Description of the task :: Among the lines listed below, count those that include the string "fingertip", and state only the count.

Source data ::
-- Opening Marker --

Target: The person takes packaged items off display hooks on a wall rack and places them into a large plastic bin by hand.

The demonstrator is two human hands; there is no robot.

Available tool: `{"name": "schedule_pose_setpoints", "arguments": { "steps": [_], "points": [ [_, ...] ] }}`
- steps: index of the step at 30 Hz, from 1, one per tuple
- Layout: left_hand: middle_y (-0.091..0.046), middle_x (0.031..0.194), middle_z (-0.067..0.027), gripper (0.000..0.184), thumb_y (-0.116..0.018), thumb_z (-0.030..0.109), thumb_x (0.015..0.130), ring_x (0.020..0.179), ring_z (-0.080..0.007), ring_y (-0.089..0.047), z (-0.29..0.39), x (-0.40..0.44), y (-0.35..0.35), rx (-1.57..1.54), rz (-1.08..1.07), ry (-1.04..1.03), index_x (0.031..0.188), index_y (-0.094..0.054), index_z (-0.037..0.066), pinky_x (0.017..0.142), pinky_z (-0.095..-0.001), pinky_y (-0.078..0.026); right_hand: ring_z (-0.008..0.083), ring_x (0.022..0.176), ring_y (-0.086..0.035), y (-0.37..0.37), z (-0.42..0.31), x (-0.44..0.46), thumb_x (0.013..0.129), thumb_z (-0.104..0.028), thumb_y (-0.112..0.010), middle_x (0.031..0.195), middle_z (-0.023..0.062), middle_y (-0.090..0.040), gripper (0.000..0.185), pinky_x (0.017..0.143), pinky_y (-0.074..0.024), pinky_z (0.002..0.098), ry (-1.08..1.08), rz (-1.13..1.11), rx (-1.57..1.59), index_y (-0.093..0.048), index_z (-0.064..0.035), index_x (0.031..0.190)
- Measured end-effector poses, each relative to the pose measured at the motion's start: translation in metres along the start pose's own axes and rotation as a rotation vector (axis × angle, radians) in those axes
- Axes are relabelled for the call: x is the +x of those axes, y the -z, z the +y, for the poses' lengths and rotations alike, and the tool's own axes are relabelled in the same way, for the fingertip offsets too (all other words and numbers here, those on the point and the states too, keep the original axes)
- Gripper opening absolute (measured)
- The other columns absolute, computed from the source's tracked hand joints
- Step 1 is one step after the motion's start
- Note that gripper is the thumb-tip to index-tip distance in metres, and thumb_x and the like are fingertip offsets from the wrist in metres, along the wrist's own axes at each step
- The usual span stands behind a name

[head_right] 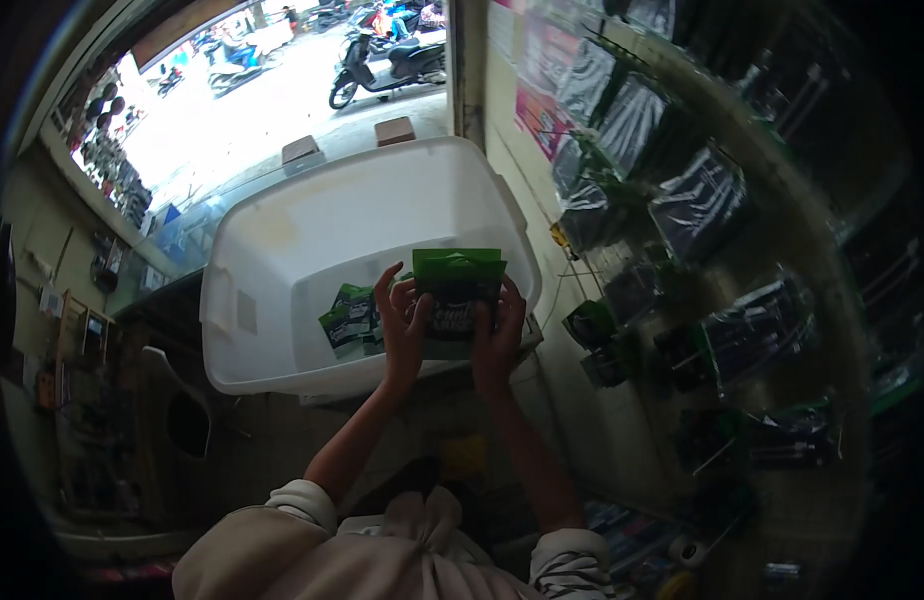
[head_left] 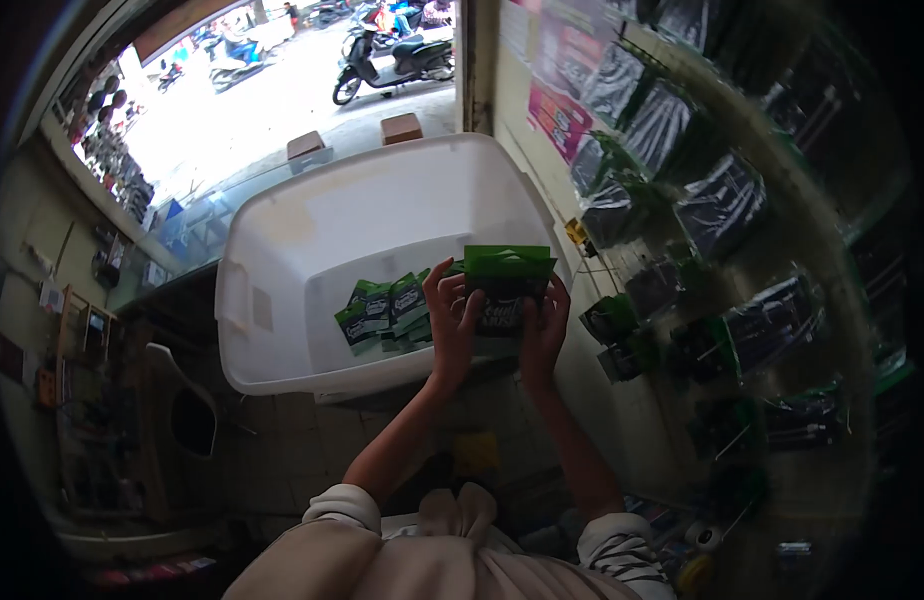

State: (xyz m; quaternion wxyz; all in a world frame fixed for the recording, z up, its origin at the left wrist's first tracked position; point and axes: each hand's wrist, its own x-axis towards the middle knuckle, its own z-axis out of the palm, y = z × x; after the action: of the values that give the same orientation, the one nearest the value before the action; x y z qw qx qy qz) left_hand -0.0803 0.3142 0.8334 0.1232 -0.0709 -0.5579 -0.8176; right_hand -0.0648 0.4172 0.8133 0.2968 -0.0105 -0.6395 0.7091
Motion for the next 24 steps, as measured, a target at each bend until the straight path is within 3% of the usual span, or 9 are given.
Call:
{"name": "schedule_pose_setpoints", "arguments": {
  "steps": [5, 6, 8, 10, 11, 13, 15, 19, 24],
  "points": [
    [-0.044, 0.105, -0.0121, 0.061, -0.057, 0.002, 0.075, 0.094, -0.018, -0.048, -0.011, 0.045, 0.069, 0.395, 0.057, -0.056, 0.126, -0.024, 0.007, 0.078, -0.0299, -0.043, 0.0178, 0.079, -0.047, -0.076, 0.041, 0.033, 0.081, -0.004, -0.048, 0.096, 0.0096, -0.044, 0.038, 0.071, -0.0407, 0.0301, -0.034, -0.196, -0.124, -0.039, -0.0061, 0.118],
    [-0.043, 0.106, -0.0134, 0.064, -0.058, 0.002, 0.075, 0.095, -0.0195, -0.048, -0.023, 0.057, 0.085, 0.566, 0.054, -0.047, 0.128, -0.022, 0.007, 0.078, -0.0308, -0.043, 0.0178, 0.079, -0.047, -0.09, 0.048, 0.039, 0.081, -0.004, -0.048, 0.096, 0.0096, -0.044, 0.038, 0.071, -0.0407, 0.0301, -0.039, -0.217, -0.122, -0.039, -0.0061, 0.118],
    [-0.042, 0.108, -0.0178, 0.069, -0.058, 0.004, 0.074, 0.096, -0.0272, -0.048, -0.048, 0.08, 0.115, 0.528, 0.064, 0.028, 0.129, -0.018, 0.003, 0.08, -0.036, -0.042, 0.0224, 0.079, -0.048, -0.113, 0.072, 0.051, 0.08, -0.002, -0.047, 0.094, 0.0114, -0.044, 0.036, 0.072, -0.0407, 0.0335, 0.109, -0.356, -0.396, -0.04, -0.0053, 0.116],
    [-0.04, 0.112, -0.0212, 0.074, -0.061, 0.008, 0.073, 0.103, -0.0306, -0.045, -0.08, 0.101, 0.143, 0.88, 0.023, -0.039, 0.13, -0.014, 0.0, 0.086, -0.0377, -0.038, 0.0287, 0.085, -0.05, -0.129, 0.122, 0.06, 0.079, -0.003, -0.048, 0.098, 0.0145, -0.046, 0.038, 0.074, -0.041, 0.0372, 0.081, -0.403, -0.418, -0.038, -0.0031, 0.115],
    [-0.04, 0.112, -0.0212, 0.074, -0.061, 0.008, 0.073, 0.103, -0.0306, -0.045, -0.093, 0.105, 0.153, 0.881, 0.032, -0.028, 0.13, -0.014, 0.0, 0.086, -0.0377, -0.038, 0.0308, 0.09, -0.05, -0.132, 0.149, 0.064, 0.078, -0.004, -0.049, 0.101, 0.0176, -0.046, 0.04, 0.076, -0.0414, 0.0387, -0.071, -0.514, -0.546, -0.035, -0.0009, 0.116],
    [-0.038, 0.11, -0.027, 0.078, -0.062, 0.01, 0.071, 0.097, -0.041, -0.044, -0.121, 0.114, 0.173, 0.982, -0.046, 0.269, 0.128, -0.01, -0.005, 0.084, -0.0426, -0.039, 0.0329, 0.095, -0.049, -0.141, 0.172, 0.069, 0.077, -0.005, -0.05, 0.105, 0.0208, -0.047, 0.043, 0.077, -0.0418, 0.0403, -0.232, -0.631, -0.673, -0.033, 0.0014, 0.116],
    [-0.037, 0.11, -0.0282, 0.082, -0.064, 0.012, 0.07, 0.098, -0.0412, -0.044, -0.156, 0.11, 0.191, 1.031, -0.094, 0.41, 0.128, -0.008, -0.005, 0.084, -0.0417, -0.039, 0.0377, 0.101, -0.046, -0.144, 0.186, 0.07, 0.075, -0.005, -0.051, 0.109, 0.028, -0.044, 0.048, 0.082, -0.0412, 0.0429, -0.623, -0.926, -0.951, -0.029, 0.0052, 0.116],
    [-0.035, 0.111, -0.0302, 0.092, -0.067, 0.015, 0.067, 0.1, -0.0414, -0.043, -0.204, 0.103, 0.212, 1.028, -0.173, 0.697, 0.128, -0.002, -0.006, 0.087, -0.0404, -0.037, 0.0421, 0.104, -0.042, -0.139, 0.248, 0.055, 0.072, -0.004, -0.052, 0.111, 0.0306, -0.041, 0.052, 0.087, -0.0391, 0.0431, -0.703, -1.026, -1.097, -0.027, 0.0063, 0.116],
    [-0.031, 0.117, -0.0301, 0.094, -0.068, 0.015, 0.067, 0.104, -0.0405, -0.04, -0.24, 0.099, 0.215, 1.009, -0.102, 0.761, 0.129, 0.0, -0.005, 0.089, -0.0404, -0.035, 0.0422, 0.105, -0.04, -0.125, 0.287, 0.049, 0.07, -0.004, -0.052, 0.112, 0.0306, -0.039, 0.054, 0.087, -0.0377, 0.0428, -0.596, -0.961, -1.03, -0.028, 0.0054, 0.118]
  ]
}}
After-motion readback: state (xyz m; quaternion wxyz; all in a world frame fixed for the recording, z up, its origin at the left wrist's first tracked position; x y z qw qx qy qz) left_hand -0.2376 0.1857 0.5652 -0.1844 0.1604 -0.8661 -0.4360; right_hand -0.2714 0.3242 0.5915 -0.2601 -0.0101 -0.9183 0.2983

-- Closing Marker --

Output of the exercise :: 2